Konteks Lebih Luas: IKN Masuk Tahap II Pembangunan 2026
Pencapaian ini selaras dengan shift besar di 2026.
Berdasarkan Perpres Nomor 79 Tahun 2025, fokus pembangunan bergeser dari
infrastruktur dasar ke penguatan fungsi sebagai ibu kota politik. Kepala
Otorita IKN, Basuki Hadimuljono, menegaskan komitmen untuk sistem transportasi
terintegrasi, aman, dan efisien.
Tahun ini, IKN didukung anggaran APBN Rp6 triliun, plus
investasi swasta murni Rp66,5 triliun dan KPBU Rp158,73 triliun. Proyek lain
seperti Istana Wakil Presiden (progres 96,28 persen, target operasi kuartal I
2026), hunian TNI/Polri (93,53 persen), dan gedung DPR/MPR juga dikebut.
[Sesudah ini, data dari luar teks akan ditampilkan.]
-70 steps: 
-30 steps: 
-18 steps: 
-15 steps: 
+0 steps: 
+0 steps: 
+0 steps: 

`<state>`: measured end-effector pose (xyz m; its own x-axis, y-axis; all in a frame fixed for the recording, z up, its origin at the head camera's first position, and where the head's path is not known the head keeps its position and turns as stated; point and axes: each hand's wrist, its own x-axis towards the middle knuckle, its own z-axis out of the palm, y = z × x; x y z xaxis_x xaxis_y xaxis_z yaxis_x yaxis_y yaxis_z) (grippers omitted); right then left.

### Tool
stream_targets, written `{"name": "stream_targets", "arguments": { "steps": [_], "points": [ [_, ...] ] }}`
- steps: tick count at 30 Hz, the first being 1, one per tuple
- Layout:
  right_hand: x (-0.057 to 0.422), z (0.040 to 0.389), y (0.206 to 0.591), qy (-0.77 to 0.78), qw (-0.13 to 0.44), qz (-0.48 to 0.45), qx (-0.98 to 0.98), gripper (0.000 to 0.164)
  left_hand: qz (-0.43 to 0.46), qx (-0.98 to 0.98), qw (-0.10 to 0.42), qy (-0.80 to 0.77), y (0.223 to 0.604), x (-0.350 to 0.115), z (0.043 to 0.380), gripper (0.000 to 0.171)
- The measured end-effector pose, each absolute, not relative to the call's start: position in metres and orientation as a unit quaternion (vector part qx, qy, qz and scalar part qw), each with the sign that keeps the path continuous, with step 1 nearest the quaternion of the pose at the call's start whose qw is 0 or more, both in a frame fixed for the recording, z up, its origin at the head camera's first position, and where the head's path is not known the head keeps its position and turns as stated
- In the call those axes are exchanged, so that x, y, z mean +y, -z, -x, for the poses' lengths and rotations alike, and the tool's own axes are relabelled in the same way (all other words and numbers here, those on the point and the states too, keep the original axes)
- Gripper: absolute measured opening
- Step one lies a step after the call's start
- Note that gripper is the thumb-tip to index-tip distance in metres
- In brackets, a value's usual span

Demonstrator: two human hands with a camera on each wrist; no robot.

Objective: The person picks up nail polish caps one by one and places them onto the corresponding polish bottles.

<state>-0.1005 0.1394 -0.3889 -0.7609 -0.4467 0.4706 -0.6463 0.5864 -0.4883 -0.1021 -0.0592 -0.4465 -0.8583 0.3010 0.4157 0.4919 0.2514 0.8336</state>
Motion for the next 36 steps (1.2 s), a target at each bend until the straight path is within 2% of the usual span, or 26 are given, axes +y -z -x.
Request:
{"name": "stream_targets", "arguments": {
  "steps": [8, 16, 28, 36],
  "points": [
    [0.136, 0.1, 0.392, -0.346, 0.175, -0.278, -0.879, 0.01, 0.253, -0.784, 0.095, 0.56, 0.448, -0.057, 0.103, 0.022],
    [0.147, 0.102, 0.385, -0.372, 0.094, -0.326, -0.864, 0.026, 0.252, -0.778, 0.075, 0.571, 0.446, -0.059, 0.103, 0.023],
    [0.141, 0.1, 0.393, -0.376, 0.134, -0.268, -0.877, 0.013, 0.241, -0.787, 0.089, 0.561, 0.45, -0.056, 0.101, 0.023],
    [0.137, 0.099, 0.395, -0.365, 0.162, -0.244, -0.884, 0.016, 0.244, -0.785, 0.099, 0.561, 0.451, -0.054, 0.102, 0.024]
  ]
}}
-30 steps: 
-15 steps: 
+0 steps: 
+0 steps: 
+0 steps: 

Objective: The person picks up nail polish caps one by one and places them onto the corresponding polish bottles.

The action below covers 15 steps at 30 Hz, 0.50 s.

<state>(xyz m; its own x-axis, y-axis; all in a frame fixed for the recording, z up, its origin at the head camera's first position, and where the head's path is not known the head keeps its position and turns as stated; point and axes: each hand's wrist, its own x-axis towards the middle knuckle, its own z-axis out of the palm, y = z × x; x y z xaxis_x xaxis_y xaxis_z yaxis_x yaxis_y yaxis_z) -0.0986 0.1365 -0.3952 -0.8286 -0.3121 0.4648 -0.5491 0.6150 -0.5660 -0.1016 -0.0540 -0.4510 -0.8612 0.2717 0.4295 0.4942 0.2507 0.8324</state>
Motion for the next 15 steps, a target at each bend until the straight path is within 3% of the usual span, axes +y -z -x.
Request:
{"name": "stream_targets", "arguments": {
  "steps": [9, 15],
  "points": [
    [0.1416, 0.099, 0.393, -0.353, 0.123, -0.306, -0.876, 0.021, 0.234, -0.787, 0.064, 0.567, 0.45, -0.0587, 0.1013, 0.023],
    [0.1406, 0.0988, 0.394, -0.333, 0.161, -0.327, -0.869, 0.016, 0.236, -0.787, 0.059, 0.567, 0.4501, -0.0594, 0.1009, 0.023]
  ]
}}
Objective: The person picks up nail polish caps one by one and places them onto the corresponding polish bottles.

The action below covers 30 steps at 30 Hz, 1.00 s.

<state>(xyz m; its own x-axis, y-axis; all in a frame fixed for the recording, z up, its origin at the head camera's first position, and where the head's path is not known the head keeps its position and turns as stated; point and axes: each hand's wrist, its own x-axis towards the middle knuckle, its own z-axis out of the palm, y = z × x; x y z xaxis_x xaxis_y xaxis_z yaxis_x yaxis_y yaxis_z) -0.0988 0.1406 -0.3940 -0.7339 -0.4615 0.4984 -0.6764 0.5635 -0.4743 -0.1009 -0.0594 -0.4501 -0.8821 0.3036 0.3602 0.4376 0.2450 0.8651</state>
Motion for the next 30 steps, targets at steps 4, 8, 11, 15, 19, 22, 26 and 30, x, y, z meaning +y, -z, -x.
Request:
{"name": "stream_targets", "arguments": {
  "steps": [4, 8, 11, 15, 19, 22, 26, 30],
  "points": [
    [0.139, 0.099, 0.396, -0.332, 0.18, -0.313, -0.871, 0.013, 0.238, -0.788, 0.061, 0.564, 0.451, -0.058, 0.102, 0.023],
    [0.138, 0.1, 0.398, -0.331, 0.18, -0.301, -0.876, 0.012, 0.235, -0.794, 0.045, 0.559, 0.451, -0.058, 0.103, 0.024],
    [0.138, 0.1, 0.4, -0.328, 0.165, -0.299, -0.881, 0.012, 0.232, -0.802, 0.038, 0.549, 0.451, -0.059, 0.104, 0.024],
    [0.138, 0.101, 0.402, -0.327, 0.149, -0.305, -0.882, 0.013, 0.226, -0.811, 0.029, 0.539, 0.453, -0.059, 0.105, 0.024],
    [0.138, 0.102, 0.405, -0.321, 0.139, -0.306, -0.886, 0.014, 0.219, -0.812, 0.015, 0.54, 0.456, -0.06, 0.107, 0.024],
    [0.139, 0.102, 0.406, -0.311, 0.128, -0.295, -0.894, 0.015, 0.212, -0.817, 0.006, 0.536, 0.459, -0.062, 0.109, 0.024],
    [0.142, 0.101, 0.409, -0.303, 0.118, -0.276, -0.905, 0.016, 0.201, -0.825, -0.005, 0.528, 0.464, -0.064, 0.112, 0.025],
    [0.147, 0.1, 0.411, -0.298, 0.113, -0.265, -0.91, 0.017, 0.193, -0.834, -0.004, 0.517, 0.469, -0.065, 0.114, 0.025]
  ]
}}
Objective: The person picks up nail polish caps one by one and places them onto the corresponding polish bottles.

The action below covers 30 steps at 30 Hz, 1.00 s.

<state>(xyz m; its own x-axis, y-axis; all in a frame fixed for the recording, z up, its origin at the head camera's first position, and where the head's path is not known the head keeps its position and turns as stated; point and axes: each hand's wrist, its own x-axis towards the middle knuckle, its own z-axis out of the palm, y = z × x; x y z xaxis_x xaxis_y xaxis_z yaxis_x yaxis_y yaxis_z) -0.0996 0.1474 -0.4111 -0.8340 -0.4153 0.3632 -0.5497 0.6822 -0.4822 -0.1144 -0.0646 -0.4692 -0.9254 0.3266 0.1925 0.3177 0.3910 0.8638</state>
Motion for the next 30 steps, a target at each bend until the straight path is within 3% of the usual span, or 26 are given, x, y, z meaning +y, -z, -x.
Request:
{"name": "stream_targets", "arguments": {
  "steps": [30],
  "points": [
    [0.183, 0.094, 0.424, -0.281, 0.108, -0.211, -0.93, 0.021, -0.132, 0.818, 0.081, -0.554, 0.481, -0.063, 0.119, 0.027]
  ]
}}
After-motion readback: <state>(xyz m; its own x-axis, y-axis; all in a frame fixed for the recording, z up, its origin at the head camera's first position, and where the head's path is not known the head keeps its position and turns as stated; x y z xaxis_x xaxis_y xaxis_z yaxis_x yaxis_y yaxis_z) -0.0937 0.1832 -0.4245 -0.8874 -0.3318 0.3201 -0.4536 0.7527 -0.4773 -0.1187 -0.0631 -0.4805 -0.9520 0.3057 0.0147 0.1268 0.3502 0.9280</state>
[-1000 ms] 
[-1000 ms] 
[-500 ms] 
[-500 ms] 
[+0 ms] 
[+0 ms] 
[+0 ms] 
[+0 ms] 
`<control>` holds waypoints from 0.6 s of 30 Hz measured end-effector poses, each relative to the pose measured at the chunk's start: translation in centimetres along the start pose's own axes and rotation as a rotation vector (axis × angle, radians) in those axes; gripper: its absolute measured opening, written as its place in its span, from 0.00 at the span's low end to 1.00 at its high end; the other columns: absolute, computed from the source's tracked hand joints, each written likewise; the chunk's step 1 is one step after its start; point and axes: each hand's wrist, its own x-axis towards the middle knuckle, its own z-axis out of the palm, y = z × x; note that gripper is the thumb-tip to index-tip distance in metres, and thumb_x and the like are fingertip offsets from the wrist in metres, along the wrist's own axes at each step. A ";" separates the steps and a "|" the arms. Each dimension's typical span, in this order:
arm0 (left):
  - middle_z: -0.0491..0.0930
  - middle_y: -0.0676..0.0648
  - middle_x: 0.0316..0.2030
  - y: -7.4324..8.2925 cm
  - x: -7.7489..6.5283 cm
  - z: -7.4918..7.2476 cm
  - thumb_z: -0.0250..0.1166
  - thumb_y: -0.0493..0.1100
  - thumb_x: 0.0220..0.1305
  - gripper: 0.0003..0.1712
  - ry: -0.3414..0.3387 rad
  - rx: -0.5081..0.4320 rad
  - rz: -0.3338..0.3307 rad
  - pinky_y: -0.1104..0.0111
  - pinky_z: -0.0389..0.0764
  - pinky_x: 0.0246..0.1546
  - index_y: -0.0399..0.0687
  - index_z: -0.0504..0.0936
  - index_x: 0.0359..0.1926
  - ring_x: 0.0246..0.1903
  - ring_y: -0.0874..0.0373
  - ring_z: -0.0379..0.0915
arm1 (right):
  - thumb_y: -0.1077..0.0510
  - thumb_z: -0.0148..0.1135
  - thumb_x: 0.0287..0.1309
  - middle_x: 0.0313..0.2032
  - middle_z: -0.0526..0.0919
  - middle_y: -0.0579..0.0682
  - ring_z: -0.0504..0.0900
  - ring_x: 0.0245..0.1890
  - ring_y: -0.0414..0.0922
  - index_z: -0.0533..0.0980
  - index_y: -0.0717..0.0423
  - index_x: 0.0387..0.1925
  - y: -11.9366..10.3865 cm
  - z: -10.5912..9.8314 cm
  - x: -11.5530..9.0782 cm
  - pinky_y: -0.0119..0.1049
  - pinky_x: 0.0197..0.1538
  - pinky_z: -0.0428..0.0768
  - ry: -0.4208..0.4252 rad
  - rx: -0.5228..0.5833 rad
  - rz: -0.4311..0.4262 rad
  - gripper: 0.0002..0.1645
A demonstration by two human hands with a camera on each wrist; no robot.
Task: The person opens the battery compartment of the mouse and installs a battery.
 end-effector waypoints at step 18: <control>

Ini
semua untuk memastikan IKN siap menampung migrasi ASN masif dan aktivitas
pemerintahan.
Dari pengalaman meliput proyek nasional besar, saya tahu
bahwa konektivitas jalan seperti ini adalah kunci multiplier effect: membuka
investasi, menciptakan lapangan kerja, dan meningkatkan kualitas hidup warga
lokal.
Meski progres menggembirakan, tantangan tetap ada, seperti koordinasi antarinstansi dan penyesuaian dengan kondisi alam Kalimantan. Namun, Otorita IKN telah menunjukkan kemampuan percepatan, termasuk pemantauan harian.
Ke depan, jaringan 1B-1C ini akan menjadi fondasi bagi IKN
yang hijau dan smart. Dengan integrasi ke tol akses utama dan fasilitas publik,
IKN bukan hanya pindah ibu kota, tapi transformasi menuju kota masa depan yang
inklusif.
Saya optimistis, pencapaian 7 paket ini adalah bukti nyata
komitmen pemerintah. Mari kita kawal bersama agar IKN benar-benar menjadi
nusantara yang maju dan berkelanjutan bagi generasi mendatang.